++++ Input data ++++

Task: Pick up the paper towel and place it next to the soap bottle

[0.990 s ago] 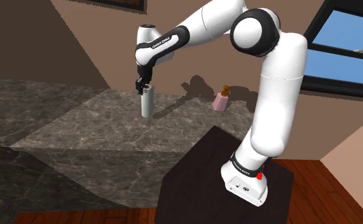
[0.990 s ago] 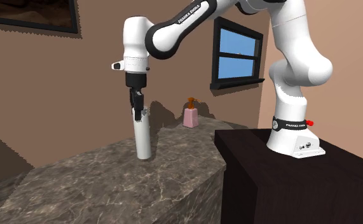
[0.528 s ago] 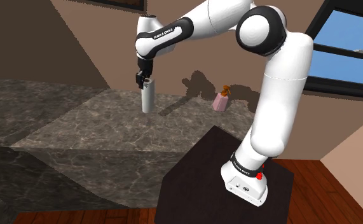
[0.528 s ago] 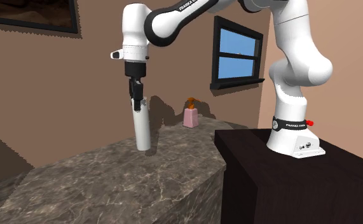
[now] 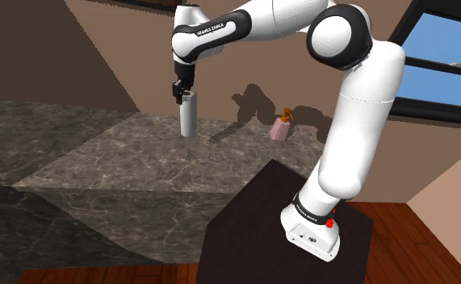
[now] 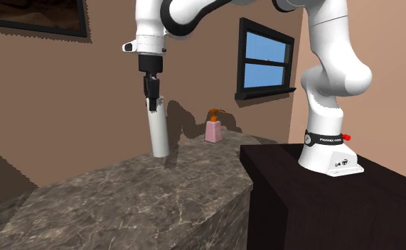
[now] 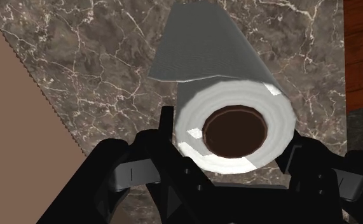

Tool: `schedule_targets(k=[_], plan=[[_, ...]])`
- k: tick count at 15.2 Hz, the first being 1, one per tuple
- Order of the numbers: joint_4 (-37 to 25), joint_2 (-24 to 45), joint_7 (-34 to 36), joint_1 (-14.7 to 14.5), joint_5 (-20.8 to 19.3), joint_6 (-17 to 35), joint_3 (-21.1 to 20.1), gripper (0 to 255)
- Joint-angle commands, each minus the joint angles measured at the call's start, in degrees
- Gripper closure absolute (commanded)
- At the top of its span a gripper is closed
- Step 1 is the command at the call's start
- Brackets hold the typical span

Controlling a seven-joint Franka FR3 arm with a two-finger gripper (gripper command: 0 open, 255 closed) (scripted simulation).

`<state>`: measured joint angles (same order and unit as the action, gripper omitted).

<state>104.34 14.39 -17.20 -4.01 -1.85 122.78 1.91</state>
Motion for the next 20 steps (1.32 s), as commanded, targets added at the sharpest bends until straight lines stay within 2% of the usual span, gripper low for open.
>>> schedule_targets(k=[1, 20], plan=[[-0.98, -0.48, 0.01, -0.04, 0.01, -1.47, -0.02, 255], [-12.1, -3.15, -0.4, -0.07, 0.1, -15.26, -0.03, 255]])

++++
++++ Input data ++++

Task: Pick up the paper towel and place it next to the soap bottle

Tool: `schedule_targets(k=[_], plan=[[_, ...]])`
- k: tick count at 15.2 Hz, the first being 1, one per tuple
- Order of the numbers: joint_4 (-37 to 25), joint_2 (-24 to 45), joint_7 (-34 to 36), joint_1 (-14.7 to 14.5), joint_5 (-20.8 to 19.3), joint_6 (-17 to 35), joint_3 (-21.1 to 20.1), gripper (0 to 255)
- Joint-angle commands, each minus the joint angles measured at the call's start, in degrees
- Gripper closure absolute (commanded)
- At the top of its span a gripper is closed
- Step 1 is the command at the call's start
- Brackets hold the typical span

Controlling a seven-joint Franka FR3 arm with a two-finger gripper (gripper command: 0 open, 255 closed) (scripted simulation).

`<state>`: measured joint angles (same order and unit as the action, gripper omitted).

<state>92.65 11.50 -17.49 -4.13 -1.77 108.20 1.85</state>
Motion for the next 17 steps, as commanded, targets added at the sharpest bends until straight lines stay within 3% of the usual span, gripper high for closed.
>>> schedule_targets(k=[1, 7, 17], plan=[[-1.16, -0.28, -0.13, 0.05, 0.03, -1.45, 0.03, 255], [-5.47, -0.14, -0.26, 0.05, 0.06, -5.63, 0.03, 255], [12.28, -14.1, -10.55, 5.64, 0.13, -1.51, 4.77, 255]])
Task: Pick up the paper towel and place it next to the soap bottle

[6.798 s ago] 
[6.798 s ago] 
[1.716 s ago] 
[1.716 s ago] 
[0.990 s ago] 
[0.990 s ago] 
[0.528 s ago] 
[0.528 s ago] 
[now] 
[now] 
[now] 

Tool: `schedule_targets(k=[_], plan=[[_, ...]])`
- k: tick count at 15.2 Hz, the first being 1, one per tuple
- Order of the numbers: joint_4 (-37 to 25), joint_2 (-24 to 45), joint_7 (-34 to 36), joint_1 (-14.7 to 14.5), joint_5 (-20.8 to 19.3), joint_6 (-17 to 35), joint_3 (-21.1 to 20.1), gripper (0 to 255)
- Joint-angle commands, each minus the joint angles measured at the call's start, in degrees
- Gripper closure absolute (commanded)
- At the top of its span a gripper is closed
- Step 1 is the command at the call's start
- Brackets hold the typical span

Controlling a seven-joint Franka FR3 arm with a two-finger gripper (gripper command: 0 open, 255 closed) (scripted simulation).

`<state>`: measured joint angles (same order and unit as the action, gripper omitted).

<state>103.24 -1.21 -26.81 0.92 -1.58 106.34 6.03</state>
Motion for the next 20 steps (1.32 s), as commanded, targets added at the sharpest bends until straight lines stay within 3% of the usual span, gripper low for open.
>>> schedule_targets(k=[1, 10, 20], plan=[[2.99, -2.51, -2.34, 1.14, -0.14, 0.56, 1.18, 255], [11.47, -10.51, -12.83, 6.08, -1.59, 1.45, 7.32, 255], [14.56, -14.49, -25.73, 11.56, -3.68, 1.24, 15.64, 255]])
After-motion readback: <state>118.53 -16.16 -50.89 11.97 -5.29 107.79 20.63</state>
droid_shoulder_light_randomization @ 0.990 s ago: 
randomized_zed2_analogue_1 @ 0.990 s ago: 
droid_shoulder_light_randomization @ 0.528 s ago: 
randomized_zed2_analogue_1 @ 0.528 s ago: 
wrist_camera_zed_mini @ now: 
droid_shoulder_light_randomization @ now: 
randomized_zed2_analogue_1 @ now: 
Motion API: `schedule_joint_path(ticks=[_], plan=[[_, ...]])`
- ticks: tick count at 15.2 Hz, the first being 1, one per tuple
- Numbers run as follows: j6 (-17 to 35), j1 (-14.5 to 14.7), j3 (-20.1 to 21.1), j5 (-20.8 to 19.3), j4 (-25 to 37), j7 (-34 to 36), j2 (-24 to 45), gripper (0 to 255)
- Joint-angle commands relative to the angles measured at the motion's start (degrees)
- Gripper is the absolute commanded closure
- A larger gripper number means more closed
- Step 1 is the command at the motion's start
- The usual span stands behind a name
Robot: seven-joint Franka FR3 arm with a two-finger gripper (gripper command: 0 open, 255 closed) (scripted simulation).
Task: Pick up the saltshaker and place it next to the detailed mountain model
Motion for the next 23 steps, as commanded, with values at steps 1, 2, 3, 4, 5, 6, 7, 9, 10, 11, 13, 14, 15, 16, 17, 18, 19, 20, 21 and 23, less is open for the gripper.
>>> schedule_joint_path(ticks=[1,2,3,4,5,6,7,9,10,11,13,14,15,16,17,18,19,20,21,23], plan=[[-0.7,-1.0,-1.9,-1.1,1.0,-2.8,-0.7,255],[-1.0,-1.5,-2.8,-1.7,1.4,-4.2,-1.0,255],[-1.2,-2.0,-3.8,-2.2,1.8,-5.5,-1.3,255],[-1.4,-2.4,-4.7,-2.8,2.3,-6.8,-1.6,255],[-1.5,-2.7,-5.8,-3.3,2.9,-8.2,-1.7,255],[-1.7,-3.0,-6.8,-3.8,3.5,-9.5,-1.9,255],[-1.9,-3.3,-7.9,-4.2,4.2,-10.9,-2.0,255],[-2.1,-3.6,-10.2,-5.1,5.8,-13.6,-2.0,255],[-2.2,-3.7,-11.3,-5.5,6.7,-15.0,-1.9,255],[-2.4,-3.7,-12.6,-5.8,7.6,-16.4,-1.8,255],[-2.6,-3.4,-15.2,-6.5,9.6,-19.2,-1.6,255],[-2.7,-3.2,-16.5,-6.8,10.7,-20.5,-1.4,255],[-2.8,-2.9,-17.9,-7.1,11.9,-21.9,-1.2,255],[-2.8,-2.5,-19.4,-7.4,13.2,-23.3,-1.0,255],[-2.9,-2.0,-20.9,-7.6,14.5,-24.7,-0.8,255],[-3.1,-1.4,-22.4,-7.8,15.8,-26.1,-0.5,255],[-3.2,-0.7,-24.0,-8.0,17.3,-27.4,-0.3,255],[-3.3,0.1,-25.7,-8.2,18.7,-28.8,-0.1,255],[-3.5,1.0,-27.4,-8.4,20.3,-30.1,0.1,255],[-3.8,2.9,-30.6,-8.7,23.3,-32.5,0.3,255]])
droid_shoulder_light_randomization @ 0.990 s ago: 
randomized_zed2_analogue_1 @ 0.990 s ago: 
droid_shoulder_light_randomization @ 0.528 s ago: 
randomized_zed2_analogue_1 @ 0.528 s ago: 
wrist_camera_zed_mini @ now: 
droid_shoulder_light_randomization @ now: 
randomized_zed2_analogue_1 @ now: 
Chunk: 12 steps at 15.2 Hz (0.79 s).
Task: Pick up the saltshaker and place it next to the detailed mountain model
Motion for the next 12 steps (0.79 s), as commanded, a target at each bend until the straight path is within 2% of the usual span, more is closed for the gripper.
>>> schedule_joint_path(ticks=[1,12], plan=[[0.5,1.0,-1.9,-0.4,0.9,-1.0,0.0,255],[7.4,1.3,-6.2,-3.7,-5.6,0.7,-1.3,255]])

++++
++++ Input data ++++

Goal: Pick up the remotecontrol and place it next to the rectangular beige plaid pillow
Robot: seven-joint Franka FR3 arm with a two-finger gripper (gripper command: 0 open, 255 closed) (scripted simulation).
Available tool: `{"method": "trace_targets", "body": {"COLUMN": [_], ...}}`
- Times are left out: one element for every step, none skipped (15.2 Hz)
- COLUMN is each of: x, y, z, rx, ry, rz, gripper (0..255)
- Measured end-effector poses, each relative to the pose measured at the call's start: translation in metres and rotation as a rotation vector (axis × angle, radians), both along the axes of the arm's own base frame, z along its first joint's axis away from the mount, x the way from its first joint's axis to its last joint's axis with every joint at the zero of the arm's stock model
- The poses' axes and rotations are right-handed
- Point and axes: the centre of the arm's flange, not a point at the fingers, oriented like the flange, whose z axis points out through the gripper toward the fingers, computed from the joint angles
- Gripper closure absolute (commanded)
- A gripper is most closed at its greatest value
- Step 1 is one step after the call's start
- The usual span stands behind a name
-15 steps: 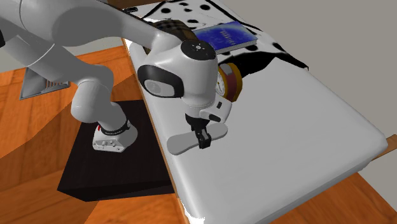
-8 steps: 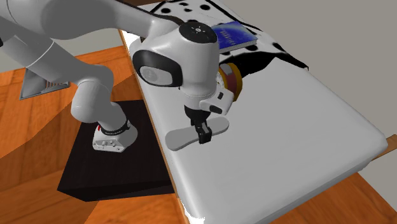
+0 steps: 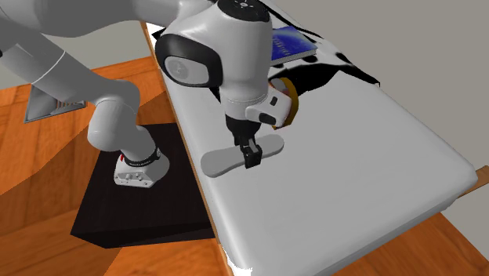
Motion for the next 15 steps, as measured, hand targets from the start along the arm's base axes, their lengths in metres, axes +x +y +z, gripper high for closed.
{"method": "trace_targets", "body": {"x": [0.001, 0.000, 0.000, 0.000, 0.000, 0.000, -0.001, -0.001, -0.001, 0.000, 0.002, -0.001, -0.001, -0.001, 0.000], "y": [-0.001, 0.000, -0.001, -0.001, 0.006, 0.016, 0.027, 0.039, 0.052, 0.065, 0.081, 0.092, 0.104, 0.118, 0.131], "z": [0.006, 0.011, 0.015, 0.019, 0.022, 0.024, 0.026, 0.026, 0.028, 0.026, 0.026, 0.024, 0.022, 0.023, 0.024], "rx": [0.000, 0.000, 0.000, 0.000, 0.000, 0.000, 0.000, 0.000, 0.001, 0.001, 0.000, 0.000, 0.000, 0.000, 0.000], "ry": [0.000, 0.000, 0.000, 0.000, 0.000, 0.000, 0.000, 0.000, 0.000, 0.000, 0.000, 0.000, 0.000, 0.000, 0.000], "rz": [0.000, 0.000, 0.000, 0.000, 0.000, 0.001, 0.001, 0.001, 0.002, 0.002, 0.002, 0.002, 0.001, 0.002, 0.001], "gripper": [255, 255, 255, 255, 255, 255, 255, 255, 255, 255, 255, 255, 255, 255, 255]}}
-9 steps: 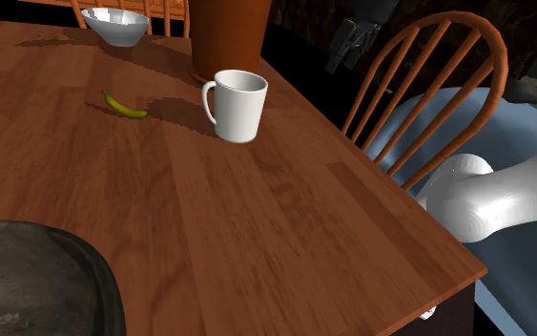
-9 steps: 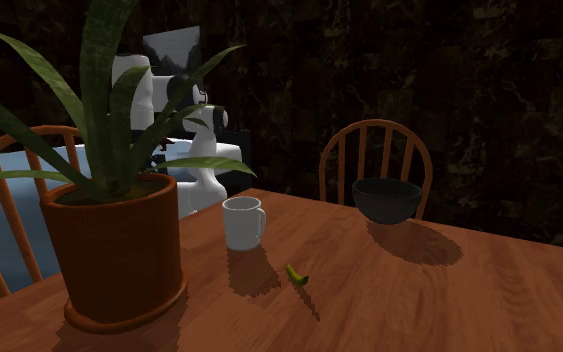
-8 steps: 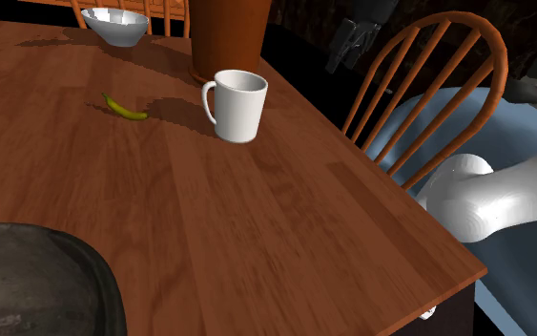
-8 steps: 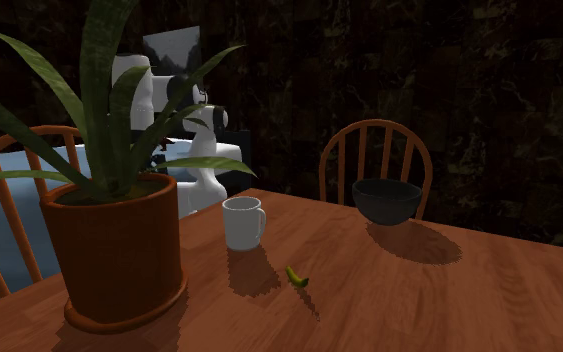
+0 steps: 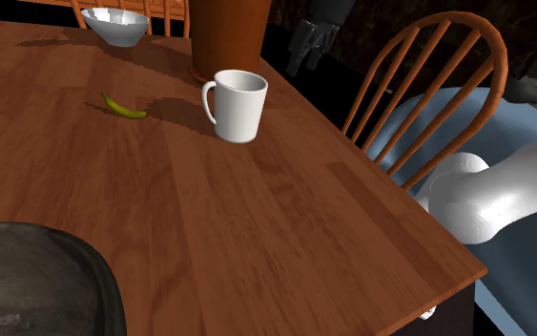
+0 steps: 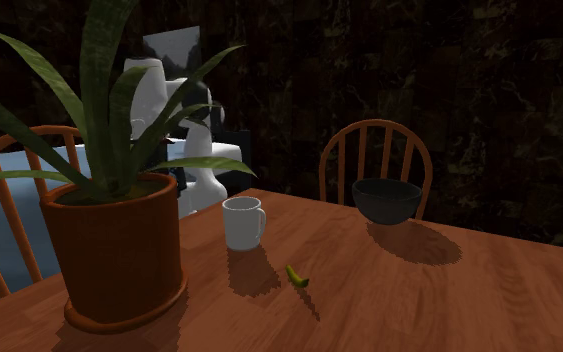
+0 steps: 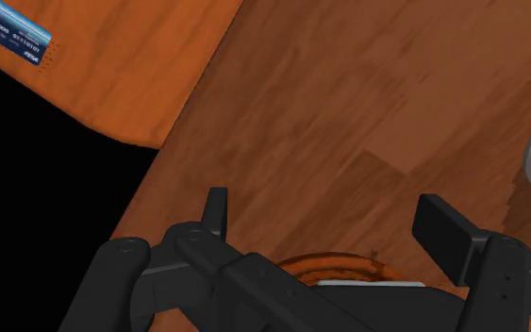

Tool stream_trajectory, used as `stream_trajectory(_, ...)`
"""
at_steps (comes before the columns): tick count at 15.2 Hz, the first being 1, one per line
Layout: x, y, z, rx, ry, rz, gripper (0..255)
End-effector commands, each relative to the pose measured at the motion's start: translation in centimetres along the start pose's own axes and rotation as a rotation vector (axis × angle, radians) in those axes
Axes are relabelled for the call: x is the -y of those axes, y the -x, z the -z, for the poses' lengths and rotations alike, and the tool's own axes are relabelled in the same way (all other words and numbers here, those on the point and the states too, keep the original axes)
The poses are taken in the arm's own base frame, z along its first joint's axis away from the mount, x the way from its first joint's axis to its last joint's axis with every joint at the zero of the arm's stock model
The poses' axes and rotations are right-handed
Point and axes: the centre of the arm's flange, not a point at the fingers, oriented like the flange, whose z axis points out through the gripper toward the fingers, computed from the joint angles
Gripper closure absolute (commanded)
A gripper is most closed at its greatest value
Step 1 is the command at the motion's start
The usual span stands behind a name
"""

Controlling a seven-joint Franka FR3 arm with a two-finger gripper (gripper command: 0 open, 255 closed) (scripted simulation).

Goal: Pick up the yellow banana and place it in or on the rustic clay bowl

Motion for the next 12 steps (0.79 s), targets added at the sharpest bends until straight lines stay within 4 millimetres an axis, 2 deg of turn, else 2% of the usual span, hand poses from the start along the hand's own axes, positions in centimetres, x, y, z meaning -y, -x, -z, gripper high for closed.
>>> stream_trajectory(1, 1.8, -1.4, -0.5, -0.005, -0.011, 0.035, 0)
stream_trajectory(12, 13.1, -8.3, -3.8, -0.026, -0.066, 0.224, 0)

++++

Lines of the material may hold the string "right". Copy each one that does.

- The poses' axes and rotations are right-handed
The poses' axes and rotations are right-handed

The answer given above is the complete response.